REQUIREMENT: Print the data verbatim. Leave every image out.

EXERCISE DATA:
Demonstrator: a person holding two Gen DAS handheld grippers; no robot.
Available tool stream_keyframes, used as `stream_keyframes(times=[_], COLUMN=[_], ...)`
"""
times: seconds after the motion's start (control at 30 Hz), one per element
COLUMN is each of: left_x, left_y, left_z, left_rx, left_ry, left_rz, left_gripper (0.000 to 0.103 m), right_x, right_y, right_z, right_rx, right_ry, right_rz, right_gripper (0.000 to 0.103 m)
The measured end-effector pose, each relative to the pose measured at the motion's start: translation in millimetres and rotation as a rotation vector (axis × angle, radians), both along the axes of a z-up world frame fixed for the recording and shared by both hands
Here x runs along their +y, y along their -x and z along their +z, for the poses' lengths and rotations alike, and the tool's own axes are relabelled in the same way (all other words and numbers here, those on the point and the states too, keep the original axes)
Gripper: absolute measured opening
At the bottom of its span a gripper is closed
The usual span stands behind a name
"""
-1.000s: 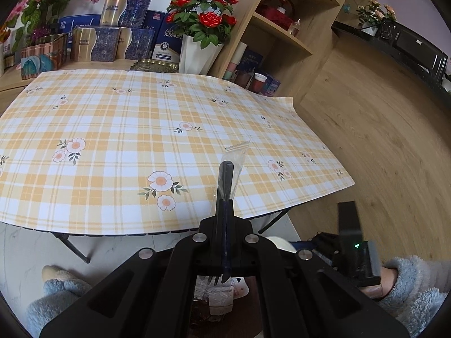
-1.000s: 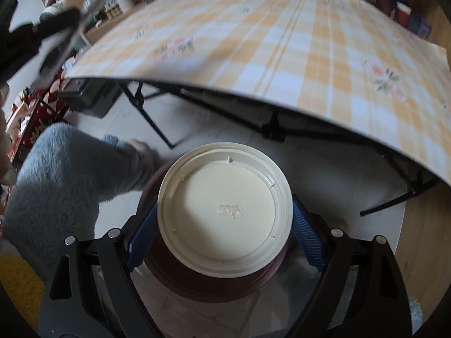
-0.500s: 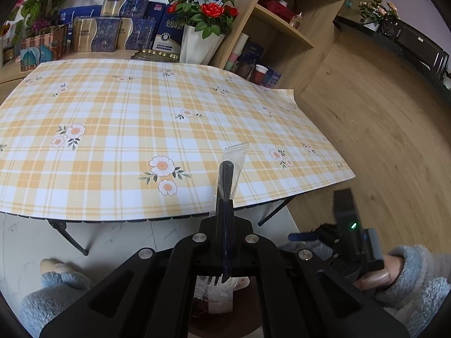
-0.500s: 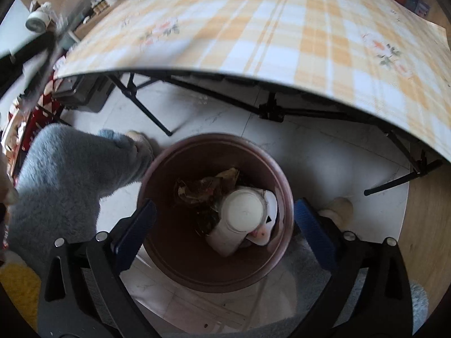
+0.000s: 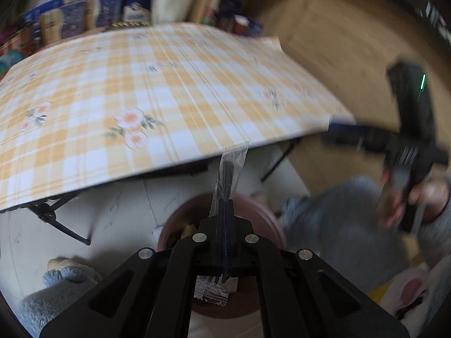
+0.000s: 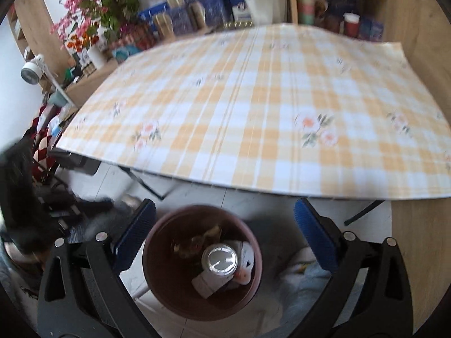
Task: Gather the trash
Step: 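Open the left tool over the brown bin to drop the black spoon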
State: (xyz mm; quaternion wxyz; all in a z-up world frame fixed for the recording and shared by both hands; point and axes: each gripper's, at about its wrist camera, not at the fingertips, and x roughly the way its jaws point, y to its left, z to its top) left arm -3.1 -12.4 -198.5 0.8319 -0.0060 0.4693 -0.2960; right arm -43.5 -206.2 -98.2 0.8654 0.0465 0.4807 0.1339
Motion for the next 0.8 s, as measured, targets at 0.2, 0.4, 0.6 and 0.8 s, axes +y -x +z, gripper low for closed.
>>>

WRITTEN RESPONSE:
Demonstrator: a person holding two Gen DAS handheld grippers; no robot.
Available tool stream_keyframes, used as `stream_keyframes(times=[_], COLUMN=[_], ...)`
"""
times: seconds after the motion's start (control at 30 Hz), one per element
COLUMN is each of: left_x, left_y, left_z, left_rx, left_ry, left_rz, left_gripper (0.000 to 0.103 m), right_x, right_y, right_z, right_rx, right_ry, right_rz, right_gripper (0.000 to 0.103 m)
The measured end-effector pose, each relative to the pose measured at the motion's start: translation in millimetres and rotation as a rotation vector (axis × angle, radians), both along the axes of a z-up world frame fixed for the recording and shared by both hands
Here x runs along their +y, y along their -x and z along their +z, for the poses' lengths and rotations alike, and the tool's own axes are relabelled in the same way (all other words and numbers here, those on the point and the states too, keep the original axes)
Gripper: absolute measured opening
At the bottom of its span a gripper is closed
The usual span stands behind a name
"""
-1.000s: 
-1.000s: 
-0.500s: 
-0.500s: 
+0.000s: 
+0.000s: 
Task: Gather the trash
Step: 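Open the left tool over the brown bin to drop the black spoon
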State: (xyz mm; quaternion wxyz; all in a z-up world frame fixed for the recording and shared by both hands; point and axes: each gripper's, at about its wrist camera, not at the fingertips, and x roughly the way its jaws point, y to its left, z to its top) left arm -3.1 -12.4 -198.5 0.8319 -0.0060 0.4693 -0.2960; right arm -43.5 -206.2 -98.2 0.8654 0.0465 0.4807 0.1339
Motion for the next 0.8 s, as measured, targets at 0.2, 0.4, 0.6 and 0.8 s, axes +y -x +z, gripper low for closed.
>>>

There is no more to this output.